There’s a messy, long history between the school board and the county, which you could consider as the community voice. In July, the school board decided to give $1 million and the 10 acres on which the bodies were found to the county, and with it control of reinterment and memorialization. But last month, the board said they would take back that promise and reinter the bodies themselves. The atmosphere at the meeting was tense. People were imploring them to reconsider, but they decided otherwise.

Why do you consider it critical that the remains become part of a larger public dialogue?

Memorials and monuments are important parts of our civic life and show what we choose to remember. Take the National Memorial for Peace and Justice in Montgomery, Alabama. Families go there to find some form of closure, and I believe something similar can happen in Sugar Land. Considering the efforts around the country to memorialize victims of racial terror in general, this is an opportunity to bring to light the issue of convict leasing as the missing link between slavery and mass incarceration.

What is problematic with restricting the conversation to this single site where these bodies were found?
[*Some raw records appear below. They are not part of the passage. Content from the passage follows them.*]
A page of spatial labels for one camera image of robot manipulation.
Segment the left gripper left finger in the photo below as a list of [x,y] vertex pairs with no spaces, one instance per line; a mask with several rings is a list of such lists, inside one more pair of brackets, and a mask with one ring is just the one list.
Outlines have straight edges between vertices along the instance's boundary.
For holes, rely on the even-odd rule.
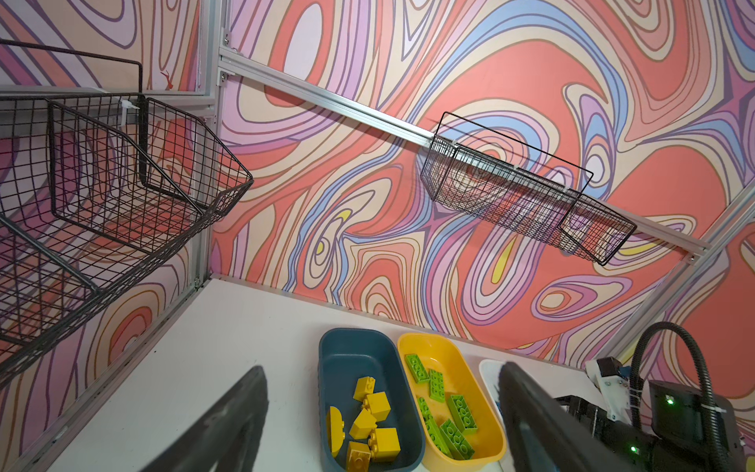
[[268,410],[267,377],[257,365],[144,469],[251,471]]

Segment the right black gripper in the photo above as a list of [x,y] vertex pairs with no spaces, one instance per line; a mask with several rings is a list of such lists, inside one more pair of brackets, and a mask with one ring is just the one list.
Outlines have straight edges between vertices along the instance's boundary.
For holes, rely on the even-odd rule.
[[650,471],[656,440],[632,426],[630,368],[615,357],[604,357],[589,361],[586,374],[603,395],[606,408],[577,395],[564,395],[556,401],[594,439],[628,462],[634,471]]

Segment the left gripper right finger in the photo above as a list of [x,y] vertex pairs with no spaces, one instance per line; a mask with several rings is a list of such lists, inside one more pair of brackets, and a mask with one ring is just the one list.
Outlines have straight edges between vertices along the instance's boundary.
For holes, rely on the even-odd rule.
[[513,362],[499,372],[499,403],[517,471],[630,469]]

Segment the green lego plate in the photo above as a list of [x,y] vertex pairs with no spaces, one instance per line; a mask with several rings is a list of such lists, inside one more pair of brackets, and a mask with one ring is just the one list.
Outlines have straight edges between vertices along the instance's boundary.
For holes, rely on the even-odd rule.
[[430,435],[432,443],[438,448],[438,450],[442,454],[444,454],[447,457],[450,457],[451,456],[450,449],[448,448],[446,441],[444,440],[444,437],[442,436],[442,431],[440,430],[440,427],[438,426],[438,424],[436,424],[436,420],[434,419],[434,416],[432,415],[430,406],[428,405],[424,397],[419,396],[417,398],[417,401],[419,405],[420,415],[422,416],[422,419],[426,426],[427,432]]

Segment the yellow small lego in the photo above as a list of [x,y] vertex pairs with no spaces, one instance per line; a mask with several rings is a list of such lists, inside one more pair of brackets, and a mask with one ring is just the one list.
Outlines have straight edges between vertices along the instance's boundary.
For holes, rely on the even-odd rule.
[[364,403],[369,395],[375,393],[376,380],[372,377],[363,377],[357,381],[353,398],[359,403]]
[[368,472],[372,460],[372,452],[367,444],[350,442],[346,456],[347,472]]

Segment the green lego cluster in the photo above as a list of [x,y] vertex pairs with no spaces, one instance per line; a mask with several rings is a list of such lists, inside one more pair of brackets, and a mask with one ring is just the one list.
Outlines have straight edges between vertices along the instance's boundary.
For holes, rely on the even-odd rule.
[[440,425],[440,432],[453,459],[470,460],[473,457],[475,450],[451,420]]
[[429,395],[430,399],[443,403],[446,401],[446,389],[444,388],[444,375],[437,370],[429,370]]

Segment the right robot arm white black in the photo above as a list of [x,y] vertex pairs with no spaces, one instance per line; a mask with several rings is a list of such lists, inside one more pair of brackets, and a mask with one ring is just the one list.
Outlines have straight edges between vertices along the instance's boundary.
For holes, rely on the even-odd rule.
[[[652,338],[666,330],[691,355],[698,387],[641,377],[644,353]],[[744,440],[733,405],[714,393],[702,351],[682,326],[657,322],[641,334],[623,367],[613,357],[590,368],[592,382],[606,406],[566,395],[556,401],[591,436],[616,454],[631,471],[744,471]]]

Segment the white plastic bin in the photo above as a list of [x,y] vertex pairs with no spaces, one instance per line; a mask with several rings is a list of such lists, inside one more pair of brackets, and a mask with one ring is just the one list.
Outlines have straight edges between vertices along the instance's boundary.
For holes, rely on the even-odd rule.
[[501,373],[503,365],[505,365],[505,362],[493,359],[484,359],[479,364],[480,376],[501,424],[503,424],[503,415],[501,414],[501,404],[499,403],[499,373]]

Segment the dark teal plastic bin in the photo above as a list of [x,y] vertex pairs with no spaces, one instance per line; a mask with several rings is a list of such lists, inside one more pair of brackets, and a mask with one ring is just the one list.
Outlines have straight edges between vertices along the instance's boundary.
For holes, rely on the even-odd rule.
[[324,471],[413,471],[426,440],[393,342],[376,330],[333,328],[319,345]]
The whole city was essentially a huge convict farm, and one could argue that [the evidence of convict leasing is] not just where the bodies were found but also where the school was built and any lot around that huge area. How do you know where archaeology ends or where the last body is buried? It’s hard to delineate because profit and power were consequences of this brutal practice for a lot of people, so if you’re mapping, you can trace to the ends of the world what these bodies were used to do. Design, as limited as it is, should make these endless connections from this one place to the greater world—who convict leasing benefited, who the convicts’ descendants are, where they came from. It can uproot these questions and start conversations.

“Interior view of sleeping barracks, Convict Leasing Photograph 7.” Courtesy: Woodson Research Center, Rice University

Can design also conceal histories?

When convict leasing was widely practiced, Sugar Land earned the name “the Hellhole on the Brazos.” After a federal investigation and public shaming, the court abolished the system in 1909 and gave the city five years to close it. The city hurried to terminate the leases by 1912. What happened then was the complete reshaping of the city into a company town. Imperial Sugar Company built 400 company houses with key services by 1917; in 1918, the first school opened here; in 1923, Sugar Land became one of the best planned cities in Texas. Designers and architects really tried to turn the story around and change the city’s identity in just 11 years.

Do you feel it’s necessary not to become too isolated and insulated, whether as a designer or as a community member generally?

Completely. I believe that before a designer can be considered an activist, the activists were activists. What I mean by that is, before I ever became interested in Sugar Land as an academic inquiry at Harvard, people lived through real pain, violence, and anguish for generations. These experiences should be honored first and foremost. And I realize the irony that I learned this at a top university. Regardless, it’s one’s choice to act and test out the critical lessons learned from school or just be comfortable where you are. It’s so easy to stay isolated and it can even be harmful when the stories of real people stay as mere “subjects of interest.” Breaking that seal and becoming proximate to the people and the site has completely shifted my relationship to what I know.

Reginald Moore
Hanna Kim

What are your and Reginald Moore’s goals for the Soros Equality Fellowship?

We will publish a book that will talk about the history of Sugar Land and convict leasing, the national narrative that slavery evolved into convict leasing and then mass incarceration, and also Moore’s advocacy and life story, because I think it’s really important to highlight how an individual can start a movement. Then I’ll move on to publishing a database of convict leasing camps around the country, inspired by the Lynching in America map by the Equal Justice Initiative. So many similar stories exist but are rarely talked about in relation to everything else. They become “the crazy Texas story” and one-offs that don’t show the magnitude of [the issue]. The map will show these connections.